I just found this but thanks for sharing it. Brings back lots of memories of the SP in Northern California as a kid in the 80s-90s. Sure miss the Espee.
Railroads in the 80s have always fascinated me. I wasn’t alive yet. But I remember seeing many fallen flags when I was a kid. I remember seeing SP and Cotton Belt engines on Union Pacific trains. They always looked filthy, like there was a thin layer of soot dusted over them. NS engines were black but still looked cleaner.
that is an actual thing. Search youtube for the Southern Pacific train that derailed in a city, then blew up a week later, again, because of a pinched leaky gas pipe line.
Amazing variety in those amazing times to be a railfan in SoCal. I was 15 in 1989 and lived in San Diego, but my parents were nice enough to drive me to Cajon Pass, Beaumont Hill, and San Gorgonio Pass a few times per year. I was a total dry sponge with untold terabytes of memory just awaiting railroading to soak up, and I did...as much as I could! In fact, the very last time I saw a Southern Pacific freight with a real working caboose on the end of it was in early 1991 just a few miles west of the location seen in this video, in San Timoteo Canyon. It was on an eastbound heading up the grade. I wish I could find those pictures that I was taking back then. And those U33C's in this video were a total surprise! I only ever saw one U33C and it was coupled to an SD45 in the scrap line at the old Colton Yard, probably 1987.
what a different time back then, hired for the UP in 2018 and pretty much all locomotives have a camera looking at you in the cab. would have been nice to railroad back then
Miss my days of railroading, 2007-2022, but the Class I’s have lost their minds. Insane attendance policies, no way to plan, low pay considering the hours and time away from home. At least in the past more crew members to help out and more locals to work towards. The new changes are not good for anyone but CEO’s and people like Buffet. The public just gets hit with higher prices and less options (more mergers). Oh well I guess. It’s nice to see SP reminds me of growing up and setting the goal of becoming a locomotive engineer (which I did in 2010).
Definitely a whole different form or railroading that is long died. It was kinda funny to see the UP and ATSF units smoke like crazy compared to SP's tunnel Motors who looked right at home on the hills
Great stuff. I grew up in Indio. Live in Hesperia now. Commute along I10 almost every day. And I sure remember those short telephone poles. Not there anymore.
15:29 Wow, very rare for Southern Pacific U33Cs to survive past 1986. Would not have been a good look for SP in their court case to keep those running on the mainline. As far as I'm aware they are all gone now. Good footage.
For about 2 years I had the assignment as "Manager, Air Quality -- System". I wasn't aware of the video project because it was taken from a General Counsel's approach (courts, lawyers, etc.) In San Francisco.
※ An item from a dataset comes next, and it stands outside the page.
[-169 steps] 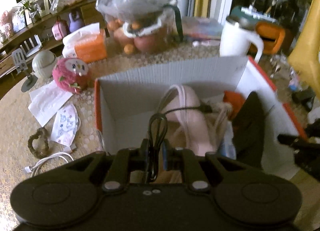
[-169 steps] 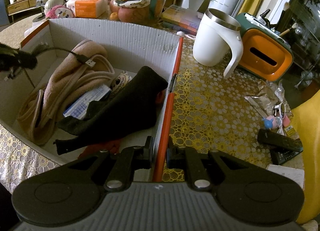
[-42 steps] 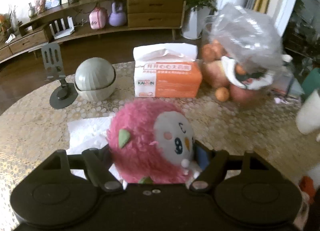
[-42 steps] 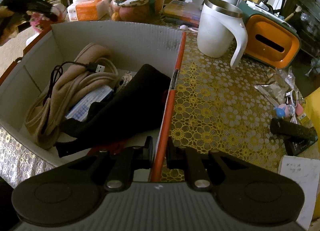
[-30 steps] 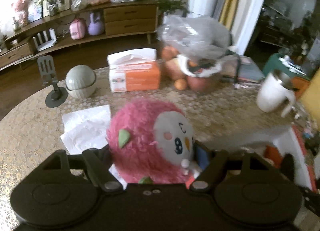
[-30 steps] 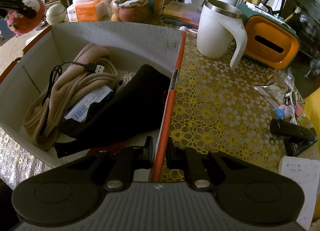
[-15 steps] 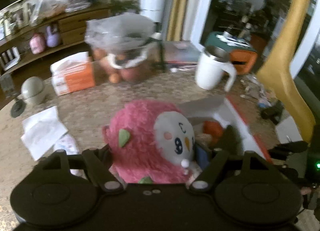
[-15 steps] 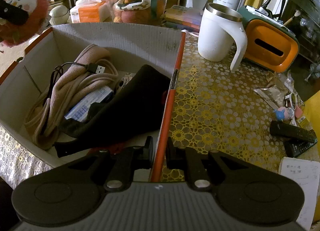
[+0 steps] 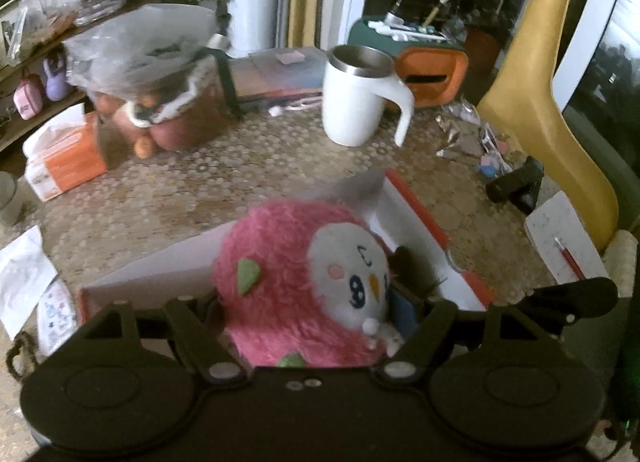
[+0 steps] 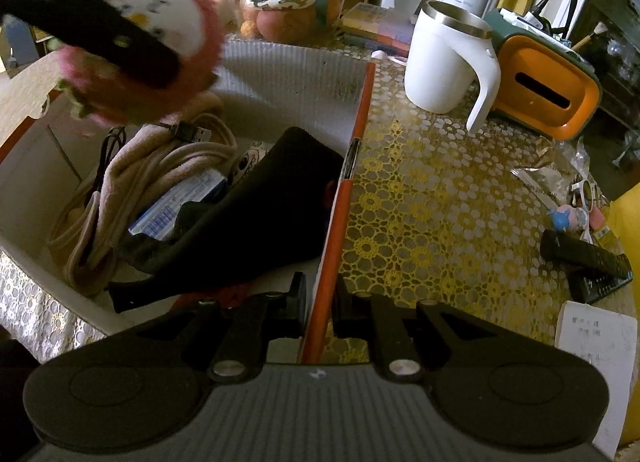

I dealt with the Operating and Mechanical Department approach. I really need to thank the efforts of Operating crews who spotted the "smokers" while running, who reported them to the train dispatchers. The crew's efforts usually resulted in the shutdown of one or more locomotives enroute, and the notification to the next repair facility. The design of diesel engines has practically removed the "smokers" as a modern resolution of the problem. Teamwork approach worked. Walter Gould, retired
Great videos. I like the cabooses. The only time you see cabooses at the end of freight trains is just at the state borders for long hauls. Other places they use a caboose once in a blue moon not too often. It's mostly local runs .
I really like that video of Southern Pacific 1989 time frame video and can you produce more of these Southern Pacific 1989 time frame videos or back a little early like back in the early 1980 s if you can and thanks again oh by the way I m a big Southern Pacific and Cotton Belt Fan
Love the footage though and as you said there's a lot of fallen flags in this video, as well as some close to extinct if not totally extinct locomotive brands and models
This is great! I model 1988 and am always looking for additional footage from that time. I loved the SP back then. I'm surprised the outcome of that court case wasn't that GE locos were banned from California because of the smoke. I remember monster sized trains on Beaumont back then belching out tons of smoke because only half the units were working and the thing was two miles long. Thanks for the video!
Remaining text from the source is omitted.